Disposition Semantics
UNTP records disposition per EventProduct (using the productStatus code list). EPCIS records disposition once per event (using the CBV Disp-* URIs). The two are reconciled as follows:
- A MakeEvent maps cleanly: input products are implicitly consumed by the EPCIS
TransformationEvent, so only the output disposition is set at the event level. - A MoveEvent typically carries all products in the same
in_transitstate, matching the event-level disposition naturally. - A ModifyEvent whose products carry different dispositions MUST be split into one EPCIS
ObjectEventper disposition.
UNTP productStatus to CBV disposition mapping:
| UNTP | CBV | CBV URI |
|---|---|---|
new | active | https://ref.gs1.org/cbv/Disp-active |
consumed | (implicit in TransformationEvent) | — |
repaired | available | https://ref.gs1.org/cbv/Disp-available |
recycled | active | https://ref.gs1.org/cbv/Disp-active |
disposed | disposed | https://ref.gs1.org/cbv/Disp-disposed |
EPCIS implementers MAY use additional CBV dispositions (conformant, non_conformant, damaged, destroyed, recalled, expired, returned, inactive, container_closed) for finer-grained semantics; when round-tripping to UNTP, map back to the closest productStatus value.

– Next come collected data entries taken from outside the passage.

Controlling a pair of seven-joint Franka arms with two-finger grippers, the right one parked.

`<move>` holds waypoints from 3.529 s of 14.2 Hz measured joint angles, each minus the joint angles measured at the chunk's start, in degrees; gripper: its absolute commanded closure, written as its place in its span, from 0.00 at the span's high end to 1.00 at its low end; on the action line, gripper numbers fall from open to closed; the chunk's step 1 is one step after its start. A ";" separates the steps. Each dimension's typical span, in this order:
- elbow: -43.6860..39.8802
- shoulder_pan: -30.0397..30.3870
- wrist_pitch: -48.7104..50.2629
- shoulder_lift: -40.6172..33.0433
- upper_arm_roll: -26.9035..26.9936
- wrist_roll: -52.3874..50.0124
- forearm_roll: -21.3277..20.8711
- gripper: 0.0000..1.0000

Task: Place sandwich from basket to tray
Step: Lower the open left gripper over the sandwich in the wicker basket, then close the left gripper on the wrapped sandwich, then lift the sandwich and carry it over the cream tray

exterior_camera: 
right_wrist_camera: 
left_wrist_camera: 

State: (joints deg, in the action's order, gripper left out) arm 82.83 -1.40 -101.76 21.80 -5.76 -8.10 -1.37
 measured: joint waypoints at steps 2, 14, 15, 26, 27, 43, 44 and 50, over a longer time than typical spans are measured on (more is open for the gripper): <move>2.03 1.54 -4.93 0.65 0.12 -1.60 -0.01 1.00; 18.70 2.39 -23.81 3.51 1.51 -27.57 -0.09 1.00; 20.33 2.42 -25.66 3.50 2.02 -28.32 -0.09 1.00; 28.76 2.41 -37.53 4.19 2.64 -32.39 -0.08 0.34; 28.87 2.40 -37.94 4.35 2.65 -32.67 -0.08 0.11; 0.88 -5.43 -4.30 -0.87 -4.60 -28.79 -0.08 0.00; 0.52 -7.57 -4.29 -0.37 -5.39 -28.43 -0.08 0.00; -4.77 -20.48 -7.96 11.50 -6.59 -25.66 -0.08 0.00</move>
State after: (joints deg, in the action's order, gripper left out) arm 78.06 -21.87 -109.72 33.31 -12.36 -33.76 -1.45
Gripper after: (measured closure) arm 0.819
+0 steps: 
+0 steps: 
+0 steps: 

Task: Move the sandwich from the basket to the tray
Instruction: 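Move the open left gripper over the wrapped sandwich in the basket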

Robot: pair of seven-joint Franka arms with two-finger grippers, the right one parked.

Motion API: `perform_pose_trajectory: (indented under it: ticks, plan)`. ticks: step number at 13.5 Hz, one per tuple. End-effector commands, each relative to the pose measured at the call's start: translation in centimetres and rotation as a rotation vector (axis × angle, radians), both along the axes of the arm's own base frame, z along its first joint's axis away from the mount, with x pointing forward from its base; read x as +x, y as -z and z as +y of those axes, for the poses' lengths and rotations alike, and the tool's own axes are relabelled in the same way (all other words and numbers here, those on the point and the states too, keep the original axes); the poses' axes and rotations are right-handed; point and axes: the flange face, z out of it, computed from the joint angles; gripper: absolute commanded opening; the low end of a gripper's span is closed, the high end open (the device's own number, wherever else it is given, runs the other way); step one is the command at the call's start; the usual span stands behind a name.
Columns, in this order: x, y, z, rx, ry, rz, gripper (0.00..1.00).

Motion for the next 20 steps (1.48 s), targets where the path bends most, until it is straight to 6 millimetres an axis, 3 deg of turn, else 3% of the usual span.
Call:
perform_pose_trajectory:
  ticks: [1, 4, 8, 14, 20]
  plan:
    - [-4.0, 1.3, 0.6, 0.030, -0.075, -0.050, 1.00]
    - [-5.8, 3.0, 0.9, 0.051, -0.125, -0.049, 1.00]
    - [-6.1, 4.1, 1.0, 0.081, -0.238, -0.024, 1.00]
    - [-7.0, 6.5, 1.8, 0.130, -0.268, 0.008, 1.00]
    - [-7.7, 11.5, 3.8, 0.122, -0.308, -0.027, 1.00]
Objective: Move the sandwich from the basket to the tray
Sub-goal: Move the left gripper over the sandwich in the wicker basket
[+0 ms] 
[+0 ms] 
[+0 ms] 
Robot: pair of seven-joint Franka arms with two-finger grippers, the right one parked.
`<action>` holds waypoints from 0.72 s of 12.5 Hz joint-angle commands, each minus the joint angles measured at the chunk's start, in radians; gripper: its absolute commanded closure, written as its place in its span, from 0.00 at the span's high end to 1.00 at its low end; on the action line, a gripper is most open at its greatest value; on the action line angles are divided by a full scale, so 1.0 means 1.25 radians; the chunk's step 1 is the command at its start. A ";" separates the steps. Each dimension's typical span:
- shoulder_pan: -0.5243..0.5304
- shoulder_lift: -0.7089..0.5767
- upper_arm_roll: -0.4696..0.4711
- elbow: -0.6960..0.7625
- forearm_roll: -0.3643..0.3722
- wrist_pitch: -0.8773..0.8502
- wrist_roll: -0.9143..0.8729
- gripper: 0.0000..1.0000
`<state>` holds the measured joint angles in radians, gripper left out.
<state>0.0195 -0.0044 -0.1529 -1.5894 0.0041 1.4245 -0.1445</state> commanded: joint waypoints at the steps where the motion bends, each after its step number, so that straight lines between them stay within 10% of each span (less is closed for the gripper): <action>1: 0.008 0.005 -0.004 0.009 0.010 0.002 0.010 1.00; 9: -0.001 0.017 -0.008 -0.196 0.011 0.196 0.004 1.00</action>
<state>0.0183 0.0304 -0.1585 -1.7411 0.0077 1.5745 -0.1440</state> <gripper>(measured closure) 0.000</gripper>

Verifiable Credential Wrapping
UNTP requires every traceability event to be issued as a W3C Verifiable Credential. An EPCIS event is wrapped by placing it as the credentialSubject of a VC envelope. The example below shows the smelter make event expressed as an EPCIS TransformationEvent:
{
"type": ["DigitalTraceabilityEvent", "VerifiableCredential"],
"@context": [
"https://www.w3.org/ns/credentials/v2",
"https://ref.gs1.org/epcis/"
],
"id": "https://credentials.sample-refinery.example.com/dte/make-cathode-2025-0305",
"issuer": {
"id": "did:web:sample-refinery.example.com",
"name": "Sample Copper Refinery Co. Ltd"
},
"validFrom": "2025-03-05T00:00:00Z",
"credentialSubject": {
"type": "TransformationEvent",
"eventTime": "2025-03-05T06:00:00Z",
"eventTimeZoneOffset": "+09:00",
"bizStep": "https://ref.gs1.org/cbv/BizStep-commissioning",
"disposition": "https://ref.gs1.org/cbv/Disp-active",
"bizLocation": { "id": "https://facility-register.example.com/fac-002" },
"inputQuantityList": [
{
"epcClass": "https://id.sample-mine.example.com/product/cu-conc-2025",
"quantity": 30000,
"uom": "KGM"
}
],
"outputQuantityList": [
{
"epcClass": "https://id.sample-refinery.example.com/product/cu-cathode-2025",
"quantity": 10000,
"uom": "KGM"
}
],
"bizTransactionList": [
{
"type": "https://ref.gs1.org/cbv/BTT-cert",
"bizTransaction": "https://credentials.sample-refinery.example.com/dpp/cu-cathode-2025"
}
]
}
}
Both this credential and the equivalent UNTP-native make event reference the same product, facility, and linked DPP identifiers, and convey the same supply chain semantics.